What to produce: The result should be every line in the material below containing the string "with".

Information supplied:
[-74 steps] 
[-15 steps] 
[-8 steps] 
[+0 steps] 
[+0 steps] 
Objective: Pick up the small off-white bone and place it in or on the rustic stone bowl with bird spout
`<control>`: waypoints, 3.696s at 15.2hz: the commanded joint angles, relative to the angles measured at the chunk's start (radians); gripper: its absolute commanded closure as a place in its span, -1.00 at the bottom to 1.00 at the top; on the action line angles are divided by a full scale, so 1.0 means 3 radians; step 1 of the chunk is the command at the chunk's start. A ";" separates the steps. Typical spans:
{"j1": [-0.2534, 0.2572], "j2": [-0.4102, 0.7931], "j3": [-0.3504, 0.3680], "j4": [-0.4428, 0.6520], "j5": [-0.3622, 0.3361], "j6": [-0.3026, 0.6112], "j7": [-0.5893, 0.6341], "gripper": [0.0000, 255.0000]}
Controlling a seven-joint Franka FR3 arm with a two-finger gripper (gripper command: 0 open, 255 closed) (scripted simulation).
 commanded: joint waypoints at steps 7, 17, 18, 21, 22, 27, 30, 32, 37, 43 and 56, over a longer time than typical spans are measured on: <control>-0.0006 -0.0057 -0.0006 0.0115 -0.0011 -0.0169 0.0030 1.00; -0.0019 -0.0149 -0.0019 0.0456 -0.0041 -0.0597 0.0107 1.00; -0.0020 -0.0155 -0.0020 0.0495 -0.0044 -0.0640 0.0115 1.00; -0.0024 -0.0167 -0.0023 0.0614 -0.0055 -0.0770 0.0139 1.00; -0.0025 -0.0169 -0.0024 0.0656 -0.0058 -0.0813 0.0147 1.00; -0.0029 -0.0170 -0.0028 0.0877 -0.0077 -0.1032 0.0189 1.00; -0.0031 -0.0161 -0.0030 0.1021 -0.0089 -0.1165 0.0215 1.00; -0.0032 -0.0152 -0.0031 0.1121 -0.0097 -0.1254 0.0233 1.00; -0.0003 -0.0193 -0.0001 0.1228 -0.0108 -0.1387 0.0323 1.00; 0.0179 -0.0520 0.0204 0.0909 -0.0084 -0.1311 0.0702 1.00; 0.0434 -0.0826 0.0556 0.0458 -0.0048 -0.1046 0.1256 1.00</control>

Result of this exercise:
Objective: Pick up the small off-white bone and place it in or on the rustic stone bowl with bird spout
Controlling a seven-joint Franka FR3 arm with a two-finger gripper (gripper command: 0 open, 255 closed) (scripted simulation).

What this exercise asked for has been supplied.